Prudential Financial announced a deal last week to take on nearly $1 billion in pension obligations from a major defense technology company.
By transferring liabilities to a group annuity contract, the agreement relieves Raytheon Company of $923 million in retirement benefits owed to nearly 13,000 U.S. retirees and their beneficiaries. The pensioners were once employees of Raytheon operations that have since been discontinued.
“Prudential is a unique player in the pension risk transfer market, a market that it helped create. Our pension and actuarial expertise, along with our investment capabilities and deep financial resources, help our clients reduce pension risks while allowing them to focus on their core businesses,” Scott Kaplan, Prudential’s head of Pension Risk Transfer, said in a statement.
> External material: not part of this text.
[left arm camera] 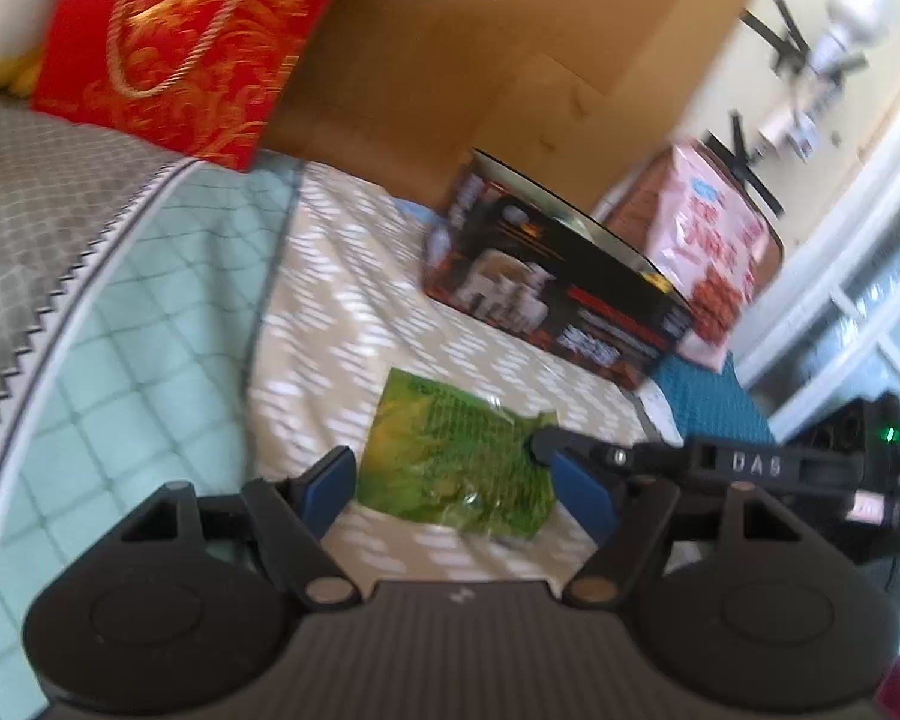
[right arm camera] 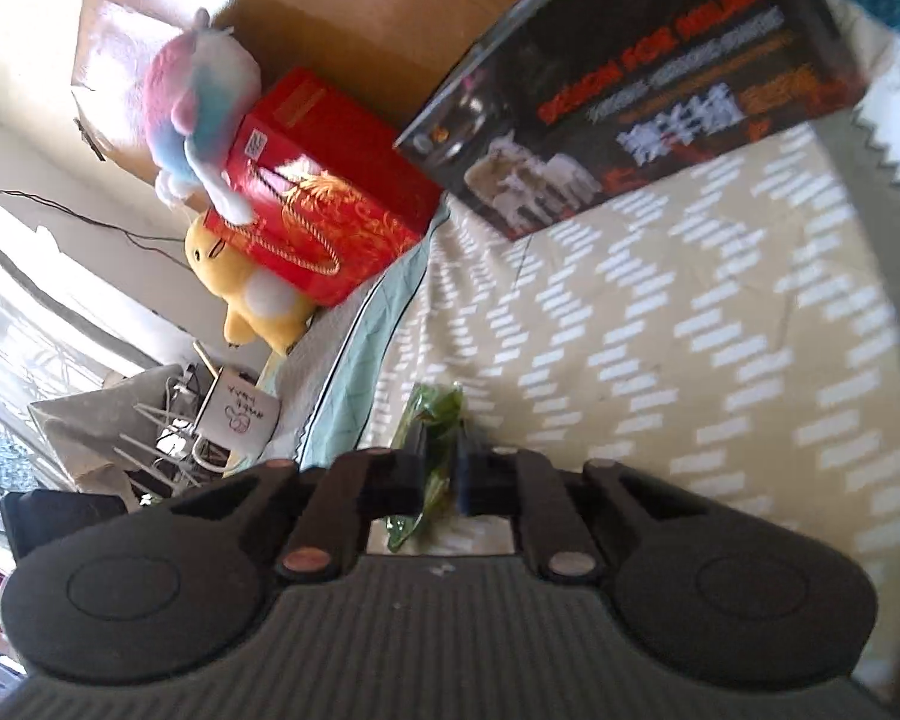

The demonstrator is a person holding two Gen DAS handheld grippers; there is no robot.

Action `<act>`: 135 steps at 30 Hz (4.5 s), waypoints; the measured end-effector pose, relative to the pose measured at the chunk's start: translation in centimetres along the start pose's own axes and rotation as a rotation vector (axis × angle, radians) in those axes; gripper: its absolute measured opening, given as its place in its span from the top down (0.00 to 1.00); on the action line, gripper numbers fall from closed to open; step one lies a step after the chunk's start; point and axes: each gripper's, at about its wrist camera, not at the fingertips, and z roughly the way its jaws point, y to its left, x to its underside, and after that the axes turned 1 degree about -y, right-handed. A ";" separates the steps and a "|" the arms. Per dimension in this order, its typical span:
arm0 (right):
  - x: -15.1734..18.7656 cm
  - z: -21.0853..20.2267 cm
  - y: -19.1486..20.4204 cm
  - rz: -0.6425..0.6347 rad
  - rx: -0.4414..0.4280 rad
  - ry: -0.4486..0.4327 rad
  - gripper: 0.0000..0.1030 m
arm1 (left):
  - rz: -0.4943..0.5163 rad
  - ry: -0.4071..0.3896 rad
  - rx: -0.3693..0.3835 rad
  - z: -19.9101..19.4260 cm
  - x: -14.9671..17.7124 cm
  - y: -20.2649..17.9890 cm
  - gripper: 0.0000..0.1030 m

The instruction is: Organize snacks

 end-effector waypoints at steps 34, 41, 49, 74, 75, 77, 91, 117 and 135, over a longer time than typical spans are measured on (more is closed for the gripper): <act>1.4 -6.1 -4.4 0.148 -0.145 -0.089 0.84 | -0.197 0.048 0.310 0.7 0.6 0.7 0.14; 1.4 -6.9 -4.5 0.218 -0.278 -0.095 0.84 | -0.231 0.049 0.383 0.8 -0.1 -0.4 0.16; -0.7 -7.6 -3.6 0.220 -0.342 -0.115 0.84 | -0.151 0.064 0.386 2.2 -2.4 -3.3 0.56; -8.7 -3.5 2.2 -0.551 0.364 -0.460 0.65 | 0.108 -0.101 -0.071 10.8 -13.4 -9.7 0.49; -8.0 -4.2 2.2 -0.543 0.361 -0.471 0.65 | 0.110 -0.115 -0.071 9.9 -13.0 -9.9 0.48; -6.6 -5.3 2.2 -0.523 0.348 -0.484 0.65 | 0.119 -0.142 -0.078 8.0 -11.7 -10.7 0.45; 4.1 -8.9 2.3 -0.445 0.368 -0.413 0.58 | 0.198 -0.138 -0.240 2.2 0.9 -10.5 0.34; 6.1 -9.0 1.8 -0.425 0.380 -0.433 0.40 | 0.299 -0.198 -0.307 1.1 4.3 -10.5 0.11; 6.2 -9.2 1.9 -0.425 0.374 -0.444 0.32 | 0.261 -0.213 -0.394 1.0 4.0 -10.0 0.00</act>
A day before the pension announcement, the Massachusetts-headquartered weapon maker reported second quarter 2018 net sales of $6.6 billion, up from $6.3 billion this time last year, as well as “strong bookings, sales growth, EPS and cash generation.”
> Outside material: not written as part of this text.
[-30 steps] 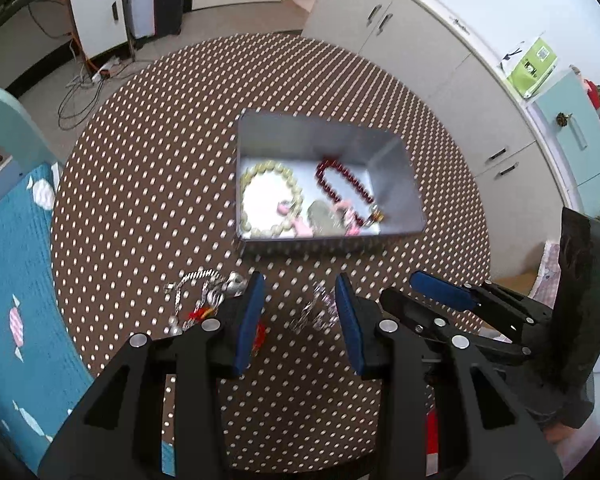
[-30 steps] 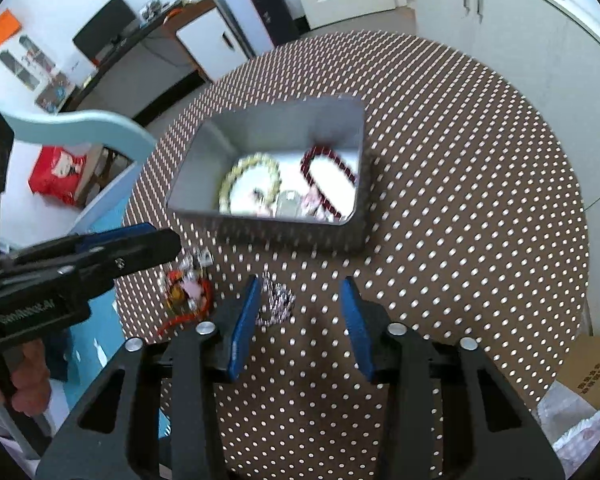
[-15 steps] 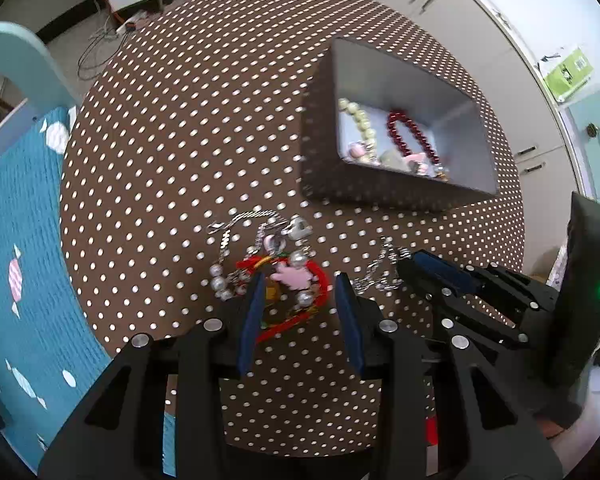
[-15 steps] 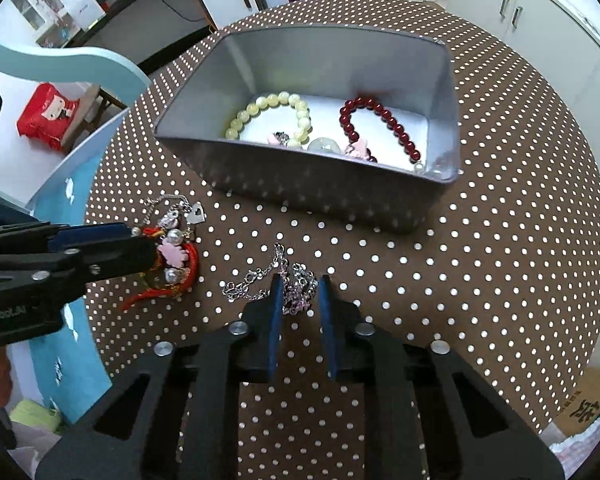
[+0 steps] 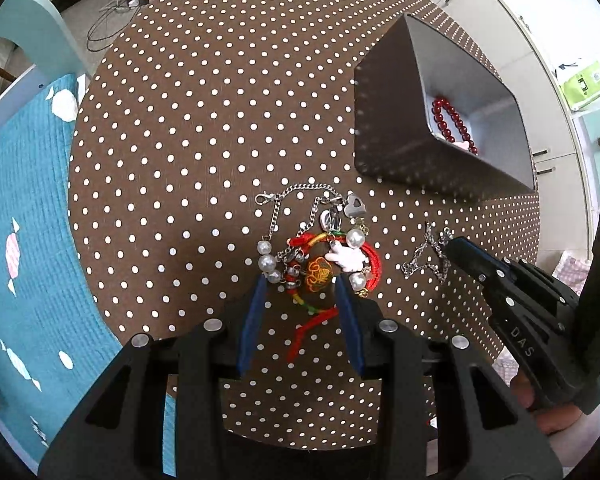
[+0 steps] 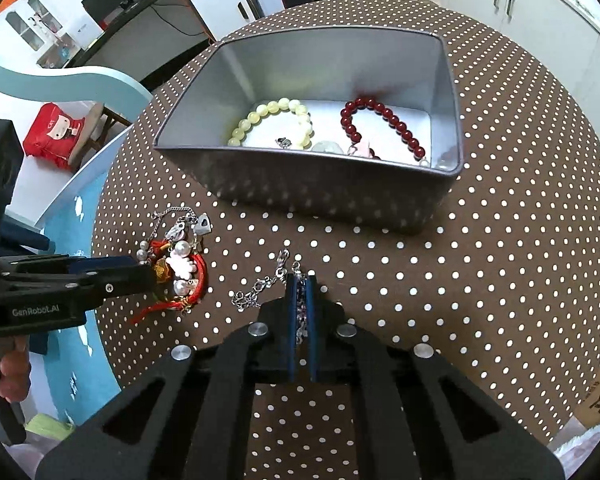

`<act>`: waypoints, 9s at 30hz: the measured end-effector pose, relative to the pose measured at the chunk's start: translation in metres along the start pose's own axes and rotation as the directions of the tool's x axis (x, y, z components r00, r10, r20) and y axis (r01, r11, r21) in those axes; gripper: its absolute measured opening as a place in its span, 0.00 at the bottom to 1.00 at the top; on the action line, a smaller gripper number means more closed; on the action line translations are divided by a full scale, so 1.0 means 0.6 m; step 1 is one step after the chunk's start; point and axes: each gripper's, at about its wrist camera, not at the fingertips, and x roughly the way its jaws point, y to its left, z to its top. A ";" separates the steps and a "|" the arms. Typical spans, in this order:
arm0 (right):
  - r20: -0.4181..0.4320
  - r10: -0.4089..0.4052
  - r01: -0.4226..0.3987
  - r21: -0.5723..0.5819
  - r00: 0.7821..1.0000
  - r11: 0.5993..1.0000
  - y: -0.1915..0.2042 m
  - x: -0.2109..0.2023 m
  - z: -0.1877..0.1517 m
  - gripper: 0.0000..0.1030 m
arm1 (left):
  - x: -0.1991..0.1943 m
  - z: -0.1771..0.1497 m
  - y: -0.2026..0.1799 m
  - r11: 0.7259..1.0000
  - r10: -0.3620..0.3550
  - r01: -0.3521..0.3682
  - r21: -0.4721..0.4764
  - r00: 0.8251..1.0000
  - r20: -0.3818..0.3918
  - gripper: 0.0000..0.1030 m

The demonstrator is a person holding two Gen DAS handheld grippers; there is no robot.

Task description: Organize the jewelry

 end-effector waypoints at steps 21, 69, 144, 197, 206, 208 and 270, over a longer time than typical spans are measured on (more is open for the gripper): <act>0.034 0.029 -0.032 0.079 0.999 0.996 -0.032 -0.038 0.000 0.03 | -0.015 0.054 0.042 0.999 0.032 -0.031 -0.020 0.999 0.038 0.22; 0.275 -0.061 0.050 0.047 0.959 0.998 0.012 -0.177 0.045 0.03 | -0.187 0.088 -0.043 0.991 0.047 -0.078 0.110 0.964 0.260 0.08; -0.067 0.081 -0.092 -0.188 0.994 0.978 0.159 0.081 0.061 0.07 | -0.049 -0.007 0.043 0.994 0.085 -0.086 -0.060 0.996 -0.017 0.37; -0.053 0.123 -0.130 -0.144 0.991 0.981 0.107 0.074 0.076 0.02 | -0.047 0.033 0.017 0.997 0.041 -0.040 -0.071 0.999 0.018 0.37; -0.039 0.146 -0.151 -0.174 0.989 0.973 0.099 0.056 0.073 0.07 | -0.035 0.034 0.000 0.997 0.054 -0.054 -0.060 0.999 -0.003 0.37; -0.056 0.121 -0.131 -0.232 0.991 0.964 0.111 0.064 0.070 0.07 | -0.036 0.032 0.002 0.996 0.060 -0.060 -0.069 0.998 -0.006 0.37; 0.195 0.111 -0.108 -0.024 0.975 0.994 -0.013 -0.106 0.084 0.09 | -0.133 0.118 -0.076 0.991 -0.129 0.119 0.064 0.977 0.170 0.14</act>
The transfer of at least some pension obligations to insurers is nothing new and unlikely to slow anytime soon.
Prudential paid $11 billion in benefits to more than 1.3 million retirees and beneficiaries last year. The New Jersey-based company attributes the growing trend in-part to the rising costs and risks associated with maintaining large plans.
Industry experts echo that sentiment, pointing to impending market volatility and swelling interest rates, in addition to incentives introduced by the new tax law.
Shortly after the Raytheon deal went public, an op-ed revealing the sad state of the government’s private pension plan insurer, the Pension Benefit Guaranty Corporation, was published in The Western Journal.
“According to new data from the Pension Benefit Guaranty Corporation, multiemployer pension plans’ unfunded promises totaled an all-time high of $638 billion in 2015 (the most recent year available). That’s $638 billion the plans promised to pay their workers as part of their compensation but did not set aside to actually pay them,” wrote Rachel Grezler, a research fellow at the Heritage Foundation.
“Particularly troubling is the fact that of the 10.3 million workers and retirees who have multiemployer pensions, 96 percent of them are in plans that have less than 60 percent of the funds necessary to pay promised benefits. This could not happen to workers with defined contribution 401k or individual IRA retirement accounts that they own.”